Kenyan health professionals continue strike after governors refuse to sign agreement

Kenya’s nurses and clinical officers continue to be on strike as the second tier of government – the Council of Governors – has not signed the return to work formula agreed upon by the unions and the country’s health ministry

January 23, 2021 by Peoples Dispatch
A protest by Kenyan health workers: File Photo by Christopher Kipsang/ The Standard Health

The strike by Kenya’s medical professionals continues due to the intransigence of the county governors, who are unwilling to sign the Return to Work Formula (RTWF) agreed between the unions and the health ministry.

As a result, the nurses have refused to call off their strike. The clinical workers, who had decided to end their protest action at the beginning of this year, resumed it from January 8. Doctors remain at work but their demands are in a limbo, and have expressed concerns about the disruptive role played by the second-tier of the government – the Council of Governors (CoG).

The nurses and clinical officers had gone on strike in 34 of the country’s 47 counties on December 7. They were demanding safer working conditions with adequate supply of PPEs, increase in risk allowance, compensation for families in case medics succumb to COVID-19 and comprehensive health insurance to ensure that they no longer have to pay out of their pockets in case they get infected on duty.

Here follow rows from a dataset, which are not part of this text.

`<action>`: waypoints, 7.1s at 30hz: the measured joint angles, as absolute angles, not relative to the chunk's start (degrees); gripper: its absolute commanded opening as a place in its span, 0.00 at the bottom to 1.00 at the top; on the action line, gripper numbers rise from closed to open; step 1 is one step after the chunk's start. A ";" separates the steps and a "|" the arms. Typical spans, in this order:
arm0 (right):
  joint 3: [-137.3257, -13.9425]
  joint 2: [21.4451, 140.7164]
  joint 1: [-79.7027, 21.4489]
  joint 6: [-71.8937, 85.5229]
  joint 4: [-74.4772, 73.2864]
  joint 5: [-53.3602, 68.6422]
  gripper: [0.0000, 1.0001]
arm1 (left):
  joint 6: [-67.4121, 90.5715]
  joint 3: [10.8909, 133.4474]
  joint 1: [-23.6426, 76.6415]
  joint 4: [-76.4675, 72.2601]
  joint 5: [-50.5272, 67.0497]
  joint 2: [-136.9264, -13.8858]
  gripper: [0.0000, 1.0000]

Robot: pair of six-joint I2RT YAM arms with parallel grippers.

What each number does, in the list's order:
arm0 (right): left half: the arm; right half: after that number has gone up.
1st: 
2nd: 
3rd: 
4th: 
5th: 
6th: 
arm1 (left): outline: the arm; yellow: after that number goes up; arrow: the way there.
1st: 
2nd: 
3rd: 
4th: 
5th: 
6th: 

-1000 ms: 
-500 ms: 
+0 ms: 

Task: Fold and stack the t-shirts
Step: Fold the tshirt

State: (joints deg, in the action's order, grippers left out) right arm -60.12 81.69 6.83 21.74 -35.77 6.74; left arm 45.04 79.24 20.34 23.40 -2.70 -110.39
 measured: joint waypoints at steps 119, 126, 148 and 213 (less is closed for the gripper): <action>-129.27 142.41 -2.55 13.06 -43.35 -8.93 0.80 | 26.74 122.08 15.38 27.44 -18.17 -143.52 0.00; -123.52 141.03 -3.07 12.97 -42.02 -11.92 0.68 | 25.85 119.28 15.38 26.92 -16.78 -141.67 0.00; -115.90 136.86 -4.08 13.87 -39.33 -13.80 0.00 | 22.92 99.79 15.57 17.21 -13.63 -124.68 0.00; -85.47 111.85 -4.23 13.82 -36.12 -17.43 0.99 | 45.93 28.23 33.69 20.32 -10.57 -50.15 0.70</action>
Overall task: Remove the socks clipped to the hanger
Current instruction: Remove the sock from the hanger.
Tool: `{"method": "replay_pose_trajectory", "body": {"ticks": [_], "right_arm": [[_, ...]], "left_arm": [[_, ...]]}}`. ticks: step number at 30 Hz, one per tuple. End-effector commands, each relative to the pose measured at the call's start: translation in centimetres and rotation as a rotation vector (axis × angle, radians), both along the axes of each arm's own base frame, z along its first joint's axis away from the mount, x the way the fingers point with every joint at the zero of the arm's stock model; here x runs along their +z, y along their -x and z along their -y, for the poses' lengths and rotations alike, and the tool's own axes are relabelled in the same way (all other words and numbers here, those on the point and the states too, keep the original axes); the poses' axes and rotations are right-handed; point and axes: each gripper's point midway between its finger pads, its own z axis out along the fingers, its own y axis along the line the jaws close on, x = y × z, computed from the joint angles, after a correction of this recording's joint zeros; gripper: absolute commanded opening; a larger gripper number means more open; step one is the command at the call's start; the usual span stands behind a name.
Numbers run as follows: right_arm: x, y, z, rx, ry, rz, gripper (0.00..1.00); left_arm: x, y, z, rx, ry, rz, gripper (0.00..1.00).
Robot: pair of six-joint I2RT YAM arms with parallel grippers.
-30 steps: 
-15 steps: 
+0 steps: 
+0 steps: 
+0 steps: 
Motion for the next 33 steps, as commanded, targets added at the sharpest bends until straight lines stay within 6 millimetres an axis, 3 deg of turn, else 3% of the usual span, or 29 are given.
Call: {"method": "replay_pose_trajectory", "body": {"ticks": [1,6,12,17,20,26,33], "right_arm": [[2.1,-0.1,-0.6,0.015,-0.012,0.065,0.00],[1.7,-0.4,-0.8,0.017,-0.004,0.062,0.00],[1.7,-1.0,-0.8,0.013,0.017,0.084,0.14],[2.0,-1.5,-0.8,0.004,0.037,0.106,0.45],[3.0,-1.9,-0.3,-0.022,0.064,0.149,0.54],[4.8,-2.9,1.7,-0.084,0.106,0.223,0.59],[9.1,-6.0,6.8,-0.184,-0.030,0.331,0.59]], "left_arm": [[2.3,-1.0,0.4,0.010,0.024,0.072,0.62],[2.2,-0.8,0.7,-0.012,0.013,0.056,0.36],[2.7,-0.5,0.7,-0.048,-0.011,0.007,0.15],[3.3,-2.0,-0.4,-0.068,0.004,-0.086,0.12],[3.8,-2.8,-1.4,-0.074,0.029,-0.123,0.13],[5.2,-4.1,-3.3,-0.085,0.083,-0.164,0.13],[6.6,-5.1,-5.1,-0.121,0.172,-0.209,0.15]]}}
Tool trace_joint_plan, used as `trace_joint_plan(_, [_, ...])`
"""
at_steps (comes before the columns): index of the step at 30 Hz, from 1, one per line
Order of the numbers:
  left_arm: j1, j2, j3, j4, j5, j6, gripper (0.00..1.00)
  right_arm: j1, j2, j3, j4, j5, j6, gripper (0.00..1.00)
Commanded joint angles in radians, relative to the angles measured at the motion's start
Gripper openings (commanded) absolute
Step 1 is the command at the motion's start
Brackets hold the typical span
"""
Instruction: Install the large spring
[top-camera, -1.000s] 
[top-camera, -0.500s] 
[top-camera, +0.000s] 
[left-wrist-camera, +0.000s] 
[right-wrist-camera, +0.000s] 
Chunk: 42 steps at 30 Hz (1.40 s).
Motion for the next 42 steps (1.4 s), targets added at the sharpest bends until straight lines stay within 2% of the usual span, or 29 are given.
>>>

Addressing these concerns, the health ministry and the Kenya Union of Clinical Officers (KUCO) agreed on a Return to Work Formula (RTWF) on January 1, following which the clinical officers called off their strike.

Another RTWF between the health ministry and the Kenya National Union of Nurses (KNUN) promised that “All nurses who have been hospitalized and have paid their own bills due to the absence of comprehensive medical insurance cover shall be refunded.. by the employers within the two levels of government herein.” In addition, their risk allowance was to be hiked to Sh15,000 (USD 136.3)

However, Kakamega Governor Wycliffe Oparanya, in his capacity as the head of the Council of Governors (CoG) said recently, “Even if they go on strike for 100 years, I will not pay them more.” Disregarding the particular stress and risks faced by these health workers, he added that “They are paid more than other professionals.”

“Let us remind the world that our concerns have not been addressed to this end and that the Council of Governors.. [have] refused to sign the Return to Work Agreement,” KNUN tweeted on January 21, adding, “We advise our members to stay put until our Return to Work Agreement has been signed.”

Threatening to sack the striking medics, a number of county governments have sent them show-cause notices. “[T]he strikes in the health sector are labor disputes that should be handled through the established ILO conventions on dispute resolutions,” the Kenya Medical Practitioners, Pharmacists and Dentists Union (KMPDU) said last week.

“The sacking of health care workers for engaging in industrial action is detrimental to the health sector in our country due to the acute shortage of healthcare personnel, it is therefore illogical to employ a brinkmanship approach to the ongoing disputes,” the union has warned.

The doctors represented by the KMPDU had joined the strike on December 21, and returned to work after signing an RTWF on December 24. However, with the CoG refusing to implement it, the assurances on the basis of which they returned is now called into question.

“It is a shame that our health workers entered into an agreement with the Ministry of Health with a view to returning to work in line with industrial relations practice, only for (CoG Chair) Oparanya to disregard the agreement without consulting the national government,” said Francis Atwoli, the Secretary-General of Central Organisation of Trade Unions (COTU).

The unions have been calling on President Uhuru Kenyatta to intervene to resolve the impasse. However, in a radio interview, the president went on to say, “Letting people die as you watch and deny them medical care is first and foremost a sin against God.”

Dr. Stephen Mogusu, who died on the day the strike action started (December 7) after contracting COVID-19 from a patient he was treating in Machakos county, had said in his last Whatsapp message from deathbed, “My dear colleagues, let me take this opportunity to admonish you today to get your pay or get out while you can with your health and life intact.”

At the time of his death he was yet to receive salary for five months. With no medical insurance, his family was left with a bill of Sh 800,000 (USD 7,196).